Career Lessons: If I’d Known Then What I Know Now…And Vice Versa

11 Mar

I’ve spent the better part of my career matching people to jobs, which is ironic considering that when I started in the industry it was from pure, dumb luck. My resume wouldn’t have even been looked at long enough to be laughed at. And now here I am, telling people just starting out the things I wish I’d known.

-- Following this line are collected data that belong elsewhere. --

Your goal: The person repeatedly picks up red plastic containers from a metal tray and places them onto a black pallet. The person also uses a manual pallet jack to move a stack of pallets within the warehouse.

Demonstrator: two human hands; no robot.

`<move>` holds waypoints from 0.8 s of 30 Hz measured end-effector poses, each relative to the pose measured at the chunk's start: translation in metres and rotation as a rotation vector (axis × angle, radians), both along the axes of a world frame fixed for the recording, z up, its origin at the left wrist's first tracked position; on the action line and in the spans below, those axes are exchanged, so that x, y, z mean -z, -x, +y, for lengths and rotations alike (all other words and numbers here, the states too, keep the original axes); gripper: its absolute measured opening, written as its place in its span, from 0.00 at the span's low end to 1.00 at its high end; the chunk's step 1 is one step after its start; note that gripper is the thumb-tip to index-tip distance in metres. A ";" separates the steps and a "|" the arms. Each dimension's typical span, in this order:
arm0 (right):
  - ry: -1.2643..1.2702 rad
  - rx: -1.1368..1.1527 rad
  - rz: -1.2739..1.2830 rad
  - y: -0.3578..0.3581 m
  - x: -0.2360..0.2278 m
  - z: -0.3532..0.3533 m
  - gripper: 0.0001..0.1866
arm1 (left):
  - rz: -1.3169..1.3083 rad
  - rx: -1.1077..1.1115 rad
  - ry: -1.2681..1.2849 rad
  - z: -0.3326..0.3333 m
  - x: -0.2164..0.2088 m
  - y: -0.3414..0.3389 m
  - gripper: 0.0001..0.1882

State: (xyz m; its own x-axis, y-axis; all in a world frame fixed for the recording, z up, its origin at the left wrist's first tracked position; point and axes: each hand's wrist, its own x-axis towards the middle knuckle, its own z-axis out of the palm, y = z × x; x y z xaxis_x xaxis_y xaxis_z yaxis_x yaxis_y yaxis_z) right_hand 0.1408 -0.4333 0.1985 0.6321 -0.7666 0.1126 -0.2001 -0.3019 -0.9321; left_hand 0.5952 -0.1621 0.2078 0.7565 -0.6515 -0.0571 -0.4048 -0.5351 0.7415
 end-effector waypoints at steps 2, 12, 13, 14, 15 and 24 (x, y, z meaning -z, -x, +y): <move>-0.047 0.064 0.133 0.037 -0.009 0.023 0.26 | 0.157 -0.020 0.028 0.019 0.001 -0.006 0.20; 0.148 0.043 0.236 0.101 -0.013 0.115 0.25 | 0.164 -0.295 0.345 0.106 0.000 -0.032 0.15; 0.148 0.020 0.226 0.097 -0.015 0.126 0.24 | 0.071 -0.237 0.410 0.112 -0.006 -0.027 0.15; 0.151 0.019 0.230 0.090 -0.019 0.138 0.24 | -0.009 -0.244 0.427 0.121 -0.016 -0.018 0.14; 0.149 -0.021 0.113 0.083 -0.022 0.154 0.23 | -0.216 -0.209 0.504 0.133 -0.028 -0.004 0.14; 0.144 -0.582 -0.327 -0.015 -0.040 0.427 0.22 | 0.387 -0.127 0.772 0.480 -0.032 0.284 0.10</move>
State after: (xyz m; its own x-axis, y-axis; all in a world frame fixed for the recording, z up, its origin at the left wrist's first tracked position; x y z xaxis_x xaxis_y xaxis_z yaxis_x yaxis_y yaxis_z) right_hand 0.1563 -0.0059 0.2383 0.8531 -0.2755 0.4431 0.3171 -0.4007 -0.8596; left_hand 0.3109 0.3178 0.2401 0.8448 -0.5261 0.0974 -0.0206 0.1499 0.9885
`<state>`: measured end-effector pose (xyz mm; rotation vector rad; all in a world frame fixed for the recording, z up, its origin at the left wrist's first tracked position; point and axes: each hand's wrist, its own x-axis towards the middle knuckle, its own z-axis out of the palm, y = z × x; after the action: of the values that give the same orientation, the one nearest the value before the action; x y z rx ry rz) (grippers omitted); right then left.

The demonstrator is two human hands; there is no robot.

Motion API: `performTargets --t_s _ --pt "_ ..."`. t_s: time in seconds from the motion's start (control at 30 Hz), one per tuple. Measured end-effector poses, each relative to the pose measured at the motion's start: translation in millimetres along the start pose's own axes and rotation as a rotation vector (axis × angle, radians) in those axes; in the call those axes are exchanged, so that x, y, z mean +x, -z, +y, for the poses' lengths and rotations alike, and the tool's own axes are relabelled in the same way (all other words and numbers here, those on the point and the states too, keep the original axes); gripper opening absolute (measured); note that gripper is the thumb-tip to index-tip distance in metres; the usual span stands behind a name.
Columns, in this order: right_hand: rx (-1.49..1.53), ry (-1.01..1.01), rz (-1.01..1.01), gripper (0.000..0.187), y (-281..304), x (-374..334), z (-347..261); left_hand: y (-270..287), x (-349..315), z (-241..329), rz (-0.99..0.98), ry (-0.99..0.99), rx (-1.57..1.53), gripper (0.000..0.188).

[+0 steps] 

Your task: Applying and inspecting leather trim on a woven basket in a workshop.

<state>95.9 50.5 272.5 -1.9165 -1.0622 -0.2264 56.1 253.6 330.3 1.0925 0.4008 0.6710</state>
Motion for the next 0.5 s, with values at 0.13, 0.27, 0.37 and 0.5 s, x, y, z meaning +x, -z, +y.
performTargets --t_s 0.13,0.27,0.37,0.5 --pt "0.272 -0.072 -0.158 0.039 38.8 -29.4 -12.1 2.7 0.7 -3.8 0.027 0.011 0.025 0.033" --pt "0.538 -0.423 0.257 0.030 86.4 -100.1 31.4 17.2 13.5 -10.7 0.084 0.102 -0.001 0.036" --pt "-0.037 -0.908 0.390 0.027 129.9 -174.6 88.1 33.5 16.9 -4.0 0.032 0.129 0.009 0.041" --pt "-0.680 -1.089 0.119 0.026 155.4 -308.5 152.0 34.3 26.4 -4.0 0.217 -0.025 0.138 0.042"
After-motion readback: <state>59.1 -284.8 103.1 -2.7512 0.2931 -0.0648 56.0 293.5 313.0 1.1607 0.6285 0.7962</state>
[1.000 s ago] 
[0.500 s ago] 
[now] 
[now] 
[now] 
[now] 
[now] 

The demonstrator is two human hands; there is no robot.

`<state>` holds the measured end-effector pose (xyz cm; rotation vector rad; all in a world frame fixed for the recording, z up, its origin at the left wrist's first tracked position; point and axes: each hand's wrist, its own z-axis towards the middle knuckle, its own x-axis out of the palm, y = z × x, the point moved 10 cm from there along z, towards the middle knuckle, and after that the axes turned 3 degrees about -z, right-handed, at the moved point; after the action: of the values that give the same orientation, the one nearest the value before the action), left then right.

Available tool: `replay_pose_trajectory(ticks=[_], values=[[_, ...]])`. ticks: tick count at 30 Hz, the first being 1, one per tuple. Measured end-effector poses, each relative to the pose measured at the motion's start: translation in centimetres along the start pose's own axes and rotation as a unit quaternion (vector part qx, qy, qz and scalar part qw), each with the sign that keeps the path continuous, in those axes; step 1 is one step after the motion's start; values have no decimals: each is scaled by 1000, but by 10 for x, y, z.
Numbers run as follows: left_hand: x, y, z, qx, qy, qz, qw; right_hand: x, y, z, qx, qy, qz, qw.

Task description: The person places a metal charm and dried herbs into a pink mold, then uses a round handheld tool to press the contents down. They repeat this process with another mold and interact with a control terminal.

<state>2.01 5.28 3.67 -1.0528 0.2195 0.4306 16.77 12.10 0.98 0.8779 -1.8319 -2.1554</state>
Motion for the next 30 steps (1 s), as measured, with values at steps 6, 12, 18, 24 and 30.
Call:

 But at the same time, some of my views have changed in some unfortunate ways. My 21 year old self could teach the 36 year old me a thing or two as well. Here are a few tidbits that I wish I’d known then, and some gems I used to know that I wish I’d held onto.

 If I’d only known then…

  1. Education is great, but experience is better. Sure, we all say in our job requirements that we want a college degree. But that degree without experience is like a hot fudge sundae without the spoon – tasty, but not practical. So if you’re looking to enter the job market in the next 2 to 3 years, start thinking about internships now. The time spent will pay dividends in helping your resume stand out.
  2. Being good at what you do is only half the battle. It will keep you employed forever, but won’t get you ahead. What will get you promoted is being liked. Don’t underestimate the social aspect of your career. I know many more people in the executive ranks who are incompetent but charismatic than those who are talented and dull.
  3. Like it or not, you’re a grown up. It took me longer than I’d like to admit before I started really seeing and talking to people 20, 30, or 40 years older than me as people instead of some superior, mysterious super-race. I may call recent grads “kids” behind their backs, but you can’t view yourself that way. And it doesn’t have to be an age thing – sometimes seniority and status are just as intimidating as age, if not more. You have to work through it and treat people as peers. Trust me – your first boss doesn’t want to be talked to like your third grade teacher.

If I only knew now…

  1. If you’re not having fun, it’s not worth it. I knew this when I pursued my undergraduate degree in Musical Theater, moved to New York to make it on Broadway, and scrounged for 7 years as a struggling but unreasonably happy actor. As I’ve gotten older and adopted new responsibilities, both financial and personal, it’s been easy to forget that I always wanted to work to live, not live to work. There have been times in my professional life that more money, status, and influence were the driving forces in my decisions. I haven’t always followed the path that just sounded like more fun. And I’ve lived to regret it.
  2. Make time for yourself. I work a lot of hours at the office, and log almost as many hours being Daddy. Naturally some other aspects of life have fallen by the wayside. Sure, I can’t go out socially like I did years ago – and frankly I don’t want to. But even in your busiest and most stressful times it’s important to remember your friends, your hobbies, your joys outside of work. Jobs come and go but the rest of it, if you’re lucky, is life-long. Your relationships are like your teeth – take care of them and they’ll take care of you.
  3. It’s just money. I’ve been living in the same home for many years. It’s the only one I’ve ever owned, and I bought it when I had was just starting out in my career and making $42,000 per year. My tax bracket has changed considerably since then, but I somehow don’t feel considerably richer. Granted, plenty of my take-home pay goes into various savings mechanisms, but it still doesn’t feel as different as I expected it to. My clothes may have better labels and my TV is a lot bigger, but everything isn’t easier. I’m still a fan of happy hour, 2 for 1 specials, and Chinese take-out. Everything else is just gravy, so don’t go too crazy keeping up with the Jonses.

I’m sure you’ve heard at least some of this before; I sure had. But sometimes it’s useful to think about the lessons you’ve learned. And the ones you wish you had.